El misterio se hacía
presente siempre que el estaba frente a ella. Misterio que llegaba por entre
los laberintos del silencio distintivo. Misterio que se instalaba como tantas
noches, dando lugar a la magia para el goce.
Lautaro,
sentía que al palpar aquellas formas, llegaban a él a través del tacto, voces.

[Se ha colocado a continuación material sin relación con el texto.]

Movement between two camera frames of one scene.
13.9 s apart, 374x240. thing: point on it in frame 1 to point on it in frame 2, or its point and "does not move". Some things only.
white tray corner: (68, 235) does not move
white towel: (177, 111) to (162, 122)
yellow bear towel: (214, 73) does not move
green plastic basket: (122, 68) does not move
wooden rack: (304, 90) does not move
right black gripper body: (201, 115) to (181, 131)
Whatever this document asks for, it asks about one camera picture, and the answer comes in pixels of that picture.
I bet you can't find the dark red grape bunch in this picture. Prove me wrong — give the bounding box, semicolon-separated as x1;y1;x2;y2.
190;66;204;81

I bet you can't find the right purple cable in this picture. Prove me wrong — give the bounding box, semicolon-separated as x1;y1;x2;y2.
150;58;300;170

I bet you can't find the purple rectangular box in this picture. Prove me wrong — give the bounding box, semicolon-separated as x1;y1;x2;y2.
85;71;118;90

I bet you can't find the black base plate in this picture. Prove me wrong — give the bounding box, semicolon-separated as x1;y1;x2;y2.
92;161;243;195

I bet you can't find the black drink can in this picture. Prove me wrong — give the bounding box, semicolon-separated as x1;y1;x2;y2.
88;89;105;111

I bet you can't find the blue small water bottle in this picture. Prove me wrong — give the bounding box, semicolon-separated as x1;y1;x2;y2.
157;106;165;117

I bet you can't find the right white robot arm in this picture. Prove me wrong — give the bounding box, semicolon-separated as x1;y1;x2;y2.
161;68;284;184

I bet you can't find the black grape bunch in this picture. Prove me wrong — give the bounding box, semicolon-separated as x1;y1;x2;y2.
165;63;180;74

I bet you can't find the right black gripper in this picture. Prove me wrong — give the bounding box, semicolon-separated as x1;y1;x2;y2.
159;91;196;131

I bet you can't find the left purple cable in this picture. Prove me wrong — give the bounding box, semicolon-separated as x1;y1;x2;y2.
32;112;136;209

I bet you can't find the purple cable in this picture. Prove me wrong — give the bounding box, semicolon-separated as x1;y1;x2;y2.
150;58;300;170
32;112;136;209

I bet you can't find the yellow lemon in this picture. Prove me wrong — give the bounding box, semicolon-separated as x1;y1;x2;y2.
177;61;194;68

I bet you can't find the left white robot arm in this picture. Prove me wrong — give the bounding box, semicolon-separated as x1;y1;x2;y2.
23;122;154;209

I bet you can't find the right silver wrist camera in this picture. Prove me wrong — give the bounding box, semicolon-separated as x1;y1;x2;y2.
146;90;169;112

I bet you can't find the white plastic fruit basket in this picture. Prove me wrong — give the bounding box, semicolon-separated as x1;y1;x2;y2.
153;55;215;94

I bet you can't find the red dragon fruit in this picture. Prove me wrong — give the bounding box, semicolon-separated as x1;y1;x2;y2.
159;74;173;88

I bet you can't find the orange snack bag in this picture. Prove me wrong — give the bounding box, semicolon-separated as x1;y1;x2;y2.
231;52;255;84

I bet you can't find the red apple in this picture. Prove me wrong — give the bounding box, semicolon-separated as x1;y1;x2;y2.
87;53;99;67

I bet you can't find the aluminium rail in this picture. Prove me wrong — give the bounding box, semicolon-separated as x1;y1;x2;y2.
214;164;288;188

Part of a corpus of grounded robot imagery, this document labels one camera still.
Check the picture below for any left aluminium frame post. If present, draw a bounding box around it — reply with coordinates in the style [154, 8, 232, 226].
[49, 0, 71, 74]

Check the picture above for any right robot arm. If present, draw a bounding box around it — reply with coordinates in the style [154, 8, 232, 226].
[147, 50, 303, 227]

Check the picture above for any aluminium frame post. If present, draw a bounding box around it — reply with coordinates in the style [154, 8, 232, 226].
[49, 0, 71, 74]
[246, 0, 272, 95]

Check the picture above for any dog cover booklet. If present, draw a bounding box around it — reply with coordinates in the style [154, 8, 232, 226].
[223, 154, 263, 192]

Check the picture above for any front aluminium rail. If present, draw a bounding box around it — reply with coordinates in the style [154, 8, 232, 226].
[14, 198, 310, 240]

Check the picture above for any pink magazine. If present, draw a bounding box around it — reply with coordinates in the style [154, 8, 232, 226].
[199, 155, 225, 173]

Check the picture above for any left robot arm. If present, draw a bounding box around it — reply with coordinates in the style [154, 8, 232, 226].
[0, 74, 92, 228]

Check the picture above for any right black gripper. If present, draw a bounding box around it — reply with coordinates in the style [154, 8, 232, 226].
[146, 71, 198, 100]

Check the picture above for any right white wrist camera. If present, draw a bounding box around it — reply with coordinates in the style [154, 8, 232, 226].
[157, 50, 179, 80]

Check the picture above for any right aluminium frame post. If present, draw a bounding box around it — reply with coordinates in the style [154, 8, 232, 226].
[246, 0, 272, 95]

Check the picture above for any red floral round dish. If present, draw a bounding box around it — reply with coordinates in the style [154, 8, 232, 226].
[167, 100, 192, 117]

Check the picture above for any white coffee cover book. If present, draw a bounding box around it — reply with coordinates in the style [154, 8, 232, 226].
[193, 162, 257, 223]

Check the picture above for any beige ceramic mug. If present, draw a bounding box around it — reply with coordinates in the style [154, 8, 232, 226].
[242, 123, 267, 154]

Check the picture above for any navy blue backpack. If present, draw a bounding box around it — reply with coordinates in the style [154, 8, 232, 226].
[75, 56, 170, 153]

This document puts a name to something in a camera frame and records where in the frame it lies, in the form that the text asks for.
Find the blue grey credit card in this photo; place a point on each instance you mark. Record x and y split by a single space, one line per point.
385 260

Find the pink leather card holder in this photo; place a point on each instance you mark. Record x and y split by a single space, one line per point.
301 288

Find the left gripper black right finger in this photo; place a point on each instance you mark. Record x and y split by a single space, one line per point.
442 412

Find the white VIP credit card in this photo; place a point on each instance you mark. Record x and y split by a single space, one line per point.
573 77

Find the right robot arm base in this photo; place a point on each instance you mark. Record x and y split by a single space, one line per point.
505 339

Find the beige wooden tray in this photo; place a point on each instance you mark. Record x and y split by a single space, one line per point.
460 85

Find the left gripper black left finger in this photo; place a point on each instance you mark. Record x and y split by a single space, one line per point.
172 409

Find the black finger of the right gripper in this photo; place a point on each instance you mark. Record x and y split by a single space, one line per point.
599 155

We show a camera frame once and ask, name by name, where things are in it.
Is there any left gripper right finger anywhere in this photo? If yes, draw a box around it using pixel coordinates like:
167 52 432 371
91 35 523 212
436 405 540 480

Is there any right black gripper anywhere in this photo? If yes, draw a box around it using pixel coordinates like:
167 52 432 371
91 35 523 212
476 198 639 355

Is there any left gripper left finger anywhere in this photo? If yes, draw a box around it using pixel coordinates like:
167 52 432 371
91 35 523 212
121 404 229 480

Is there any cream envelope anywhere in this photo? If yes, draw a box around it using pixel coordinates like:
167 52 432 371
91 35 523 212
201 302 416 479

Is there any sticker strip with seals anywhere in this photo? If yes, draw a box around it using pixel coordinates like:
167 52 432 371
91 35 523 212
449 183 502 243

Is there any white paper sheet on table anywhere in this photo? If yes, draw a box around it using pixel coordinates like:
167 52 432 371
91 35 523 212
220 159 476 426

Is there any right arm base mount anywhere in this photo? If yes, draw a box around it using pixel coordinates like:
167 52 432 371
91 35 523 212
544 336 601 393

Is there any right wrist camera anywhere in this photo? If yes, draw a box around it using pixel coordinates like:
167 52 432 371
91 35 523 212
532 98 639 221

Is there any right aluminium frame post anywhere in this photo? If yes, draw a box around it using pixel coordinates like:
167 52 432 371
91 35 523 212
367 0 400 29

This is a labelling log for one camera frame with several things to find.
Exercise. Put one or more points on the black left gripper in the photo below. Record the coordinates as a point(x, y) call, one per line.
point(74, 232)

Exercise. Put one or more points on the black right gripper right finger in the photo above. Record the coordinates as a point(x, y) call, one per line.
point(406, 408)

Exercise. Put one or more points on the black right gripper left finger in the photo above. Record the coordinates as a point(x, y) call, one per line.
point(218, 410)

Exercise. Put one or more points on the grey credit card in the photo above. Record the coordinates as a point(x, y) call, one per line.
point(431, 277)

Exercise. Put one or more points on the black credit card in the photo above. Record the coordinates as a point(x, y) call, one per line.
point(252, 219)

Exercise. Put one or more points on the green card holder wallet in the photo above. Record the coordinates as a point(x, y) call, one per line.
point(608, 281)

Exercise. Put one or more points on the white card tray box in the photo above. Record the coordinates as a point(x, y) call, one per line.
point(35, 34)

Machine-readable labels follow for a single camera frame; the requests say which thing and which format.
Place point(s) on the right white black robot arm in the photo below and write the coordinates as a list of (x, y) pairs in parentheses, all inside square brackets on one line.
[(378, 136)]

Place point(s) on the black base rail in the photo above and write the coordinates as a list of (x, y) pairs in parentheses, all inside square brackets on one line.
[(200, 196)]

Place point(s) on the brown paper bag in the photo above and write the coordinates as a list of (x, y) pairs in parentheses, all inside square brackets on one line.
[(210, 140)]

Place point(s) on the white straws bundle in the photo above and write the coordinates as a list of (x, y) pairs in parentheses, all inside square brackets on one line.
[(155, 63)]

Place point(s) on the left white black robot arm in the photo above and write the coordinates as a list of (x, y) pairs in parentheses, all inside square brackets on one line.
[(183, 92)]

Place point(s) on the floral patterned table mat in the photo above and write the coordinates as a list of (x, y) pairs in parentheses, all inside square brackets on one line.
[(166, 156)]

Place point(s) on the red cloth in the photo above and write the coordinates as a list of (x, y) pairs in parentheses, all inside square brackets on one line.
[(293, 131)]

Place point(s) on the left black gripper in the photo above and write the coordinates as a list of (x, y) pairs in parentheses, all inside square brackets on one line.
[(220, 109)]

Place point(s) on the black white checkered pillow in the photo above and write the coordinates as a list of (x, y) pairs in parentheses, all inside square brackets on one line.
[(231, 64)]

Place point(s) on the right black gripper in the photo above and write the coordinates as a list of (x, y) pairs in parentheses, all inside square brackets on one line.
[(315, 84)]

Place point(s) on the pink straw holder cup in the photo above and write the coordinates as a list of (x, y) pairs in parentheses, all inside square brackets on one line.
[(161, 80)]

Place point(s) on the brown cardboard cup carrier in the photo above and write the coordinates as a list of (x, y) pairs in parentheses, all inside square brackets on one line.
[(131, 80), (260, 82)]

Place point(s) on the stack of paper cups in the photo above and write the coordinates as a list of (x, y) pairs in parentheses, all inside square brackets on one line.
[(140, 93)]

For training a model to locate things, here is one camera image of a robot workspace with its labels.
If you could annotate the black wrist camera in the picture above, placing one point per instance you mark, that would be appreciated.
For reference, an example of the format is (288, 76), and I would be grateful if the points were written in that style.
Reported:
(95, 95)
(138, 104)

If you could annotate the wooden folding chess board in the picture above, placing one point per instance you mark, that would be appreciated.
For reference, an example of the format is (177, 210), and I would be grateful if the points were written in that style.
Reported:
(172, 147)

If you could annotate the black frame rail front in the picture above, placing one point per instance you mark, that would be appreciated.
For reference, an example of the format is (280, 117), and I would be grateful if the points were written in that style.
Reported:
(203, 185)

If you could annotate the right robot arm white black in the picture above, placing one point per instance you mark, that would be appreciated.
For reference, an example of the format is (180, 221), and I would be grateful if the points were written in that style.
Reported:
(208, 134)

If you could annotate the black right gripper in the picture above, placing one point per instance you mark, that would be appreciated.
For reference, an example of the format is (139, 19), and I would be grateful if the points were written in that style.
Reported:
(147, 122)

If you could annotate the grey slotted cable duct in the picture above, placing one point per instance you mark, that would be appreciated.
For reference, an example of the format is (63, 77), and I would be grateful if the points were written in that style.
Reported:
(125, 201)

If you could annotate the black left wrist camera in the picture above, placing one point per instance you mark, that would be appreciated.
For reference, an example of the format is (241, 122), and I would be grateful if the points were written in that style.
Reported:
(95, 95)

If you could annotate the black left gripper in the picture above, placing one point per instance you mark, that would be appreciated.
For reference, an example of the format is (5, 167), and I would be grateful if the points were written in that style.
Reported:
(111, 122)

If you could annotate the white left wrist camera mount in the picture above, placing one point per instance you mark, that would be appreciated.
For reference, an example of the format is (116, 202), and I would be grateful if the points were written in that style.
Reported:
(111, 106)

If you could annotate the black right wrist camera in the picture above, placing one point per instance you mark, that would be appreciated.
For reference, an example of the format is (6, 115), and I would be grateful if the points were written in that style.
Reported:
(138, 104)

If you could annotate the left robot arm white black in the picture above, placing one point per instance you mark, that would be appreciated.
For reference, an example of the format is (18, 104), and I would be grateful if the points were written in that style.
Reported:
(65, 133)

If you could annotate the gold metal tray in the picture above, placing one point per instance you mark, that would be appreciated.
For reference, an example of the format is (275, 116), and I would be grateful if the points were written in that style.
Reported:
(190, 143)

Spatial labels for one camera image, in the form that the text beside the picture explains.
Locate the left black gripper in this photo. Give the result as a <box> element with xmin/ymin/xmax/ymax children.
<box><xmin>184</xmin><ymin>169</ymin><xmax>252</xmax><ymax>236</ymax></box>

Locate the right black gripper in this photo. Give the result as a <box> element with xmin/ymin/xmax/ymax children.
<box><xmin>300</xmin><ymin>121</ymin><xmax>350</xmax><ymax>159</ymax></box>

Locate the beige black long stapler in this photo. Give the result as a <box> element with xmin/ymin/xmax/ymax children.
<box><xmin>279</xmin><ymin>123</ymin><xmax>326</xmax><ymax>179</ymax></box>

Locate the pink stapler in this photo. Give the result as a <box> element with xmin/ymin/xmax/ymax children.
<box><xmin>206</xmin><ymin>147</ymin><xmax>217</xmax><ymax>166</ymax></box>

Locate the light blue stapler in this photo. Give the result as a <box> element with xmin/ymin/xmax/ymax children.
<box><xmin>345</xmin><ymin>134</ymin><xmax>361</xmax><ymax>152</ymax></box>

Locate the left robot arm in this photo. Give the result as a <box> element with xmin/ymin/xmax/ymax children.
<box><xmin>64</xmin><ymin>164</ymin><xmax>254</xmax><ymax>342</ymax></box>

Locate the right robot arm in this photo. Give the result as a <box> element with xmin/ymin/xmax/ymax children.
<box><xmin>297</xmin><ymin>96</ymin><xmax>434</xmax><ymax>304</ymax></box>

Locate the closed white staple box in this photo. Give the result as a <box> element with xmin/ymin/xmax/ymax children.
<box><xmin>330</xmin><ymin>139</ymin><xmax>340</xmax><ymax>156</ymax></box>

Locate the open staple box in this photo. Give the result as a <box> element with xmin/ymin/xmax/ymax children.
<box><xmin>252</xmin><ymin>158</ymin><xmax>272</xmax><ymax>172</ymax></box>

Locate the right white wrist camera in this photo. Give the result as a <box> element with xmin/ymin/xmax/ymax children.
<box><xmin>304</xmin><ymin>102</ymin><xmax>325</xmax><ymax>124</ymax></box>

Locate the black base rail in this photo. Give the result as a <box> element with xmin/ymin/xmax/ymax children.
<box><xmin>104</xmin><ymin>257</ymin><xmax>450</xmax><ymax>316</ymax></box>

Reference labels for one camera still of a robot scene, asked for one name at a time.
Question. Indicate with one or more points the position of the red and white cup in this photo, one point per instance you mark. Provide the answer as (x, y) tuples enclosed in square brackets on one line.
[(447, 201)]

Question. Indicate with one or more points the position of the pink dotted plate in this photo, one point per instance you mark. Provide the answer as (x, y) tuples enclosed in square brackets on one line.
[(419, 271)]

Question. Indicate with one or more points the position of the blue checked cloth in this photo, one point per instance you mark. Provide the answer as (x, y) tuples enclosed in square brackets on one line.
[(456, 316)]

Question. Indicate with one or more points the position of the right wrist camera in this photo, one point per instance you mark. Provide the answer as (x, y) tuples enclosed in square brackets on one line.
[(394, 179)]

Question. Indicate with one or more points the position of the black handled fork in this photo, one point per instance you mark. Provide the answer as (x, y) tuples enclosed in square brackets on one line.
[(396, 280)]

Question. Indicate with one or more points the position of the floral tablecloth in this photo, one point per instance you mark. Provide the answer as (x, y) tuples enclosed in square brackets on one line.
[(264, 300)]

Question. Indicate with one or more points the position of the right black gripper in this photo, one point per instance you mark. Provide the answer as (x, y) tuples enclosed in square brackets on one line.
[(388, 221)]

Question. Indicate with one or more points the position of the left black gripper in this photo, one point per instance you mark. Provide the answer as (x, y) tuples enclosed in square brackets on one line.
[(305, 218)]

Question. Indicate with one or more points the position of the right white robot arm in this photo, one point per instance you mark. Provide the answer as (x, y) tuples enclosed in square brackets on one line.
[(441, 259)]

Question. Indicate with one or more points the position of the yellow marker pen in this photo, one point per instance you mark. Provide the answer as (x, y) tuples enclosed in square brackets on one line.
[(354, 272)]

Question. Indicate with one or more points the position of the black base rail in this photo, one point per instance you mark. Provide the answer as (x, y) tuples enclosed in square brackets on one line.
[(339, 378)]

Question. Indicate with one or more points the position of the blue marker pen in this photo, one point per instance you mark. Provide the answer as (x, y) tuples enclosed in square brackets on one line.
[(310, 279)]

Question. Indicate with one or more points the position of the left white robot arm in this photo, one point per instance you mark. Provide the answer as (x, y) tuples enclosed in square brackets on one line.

Y no sólo eso, también le era posible
ver luces e imágenes sorprendentes que de ella fluían, y esto realmente llenaba
su alma de extraña manera.
Sentía, que
desde aquella imagen de mujer desnuda
que un día él esculpiera en bronce, se contagiaba de algo más que
inspiración. Había una relación de Amor y de deseo. Pero, sabía que esto era
una verdadera locura, estaba conciente de que ella, era sólo una estatua,
aunque en este mar de emociones y alucinaciones lo dudaba.
Raptado por
esos pensamientos, pasó lentamente su mirada por la casa solitaria hasta llegar
a la ventana, cuyo cristal, empapado por la lluvia, le devolvía su propia
imagen. En voz susurrante se dirigió al
hombre de aquel espejuelo, y como quien le habla a un amigo, se dijo:
- ¿Qué te está
pasando hombre? ¿ Acaso, estás perdiendo la cordura?
Tras su figura
en la ventana, se divisaban varias efigies dispersas e inconclusas esperándole
en el recinto despoblado.
Se refregó el
rostro y se dirigió a la cocina, prometiéndose a sí mismo, dejar de pensar
estupideces, al tiempo que bajaba el pote de café de la alacena.
Luego, cuando
estaba bebiendo la humeante infusión, un llanto doloroso y triste de mujer se
oyó desde su taller creativo, donde hace instantes compartía el espacio con
esculturas, mármoles y desorden de artista.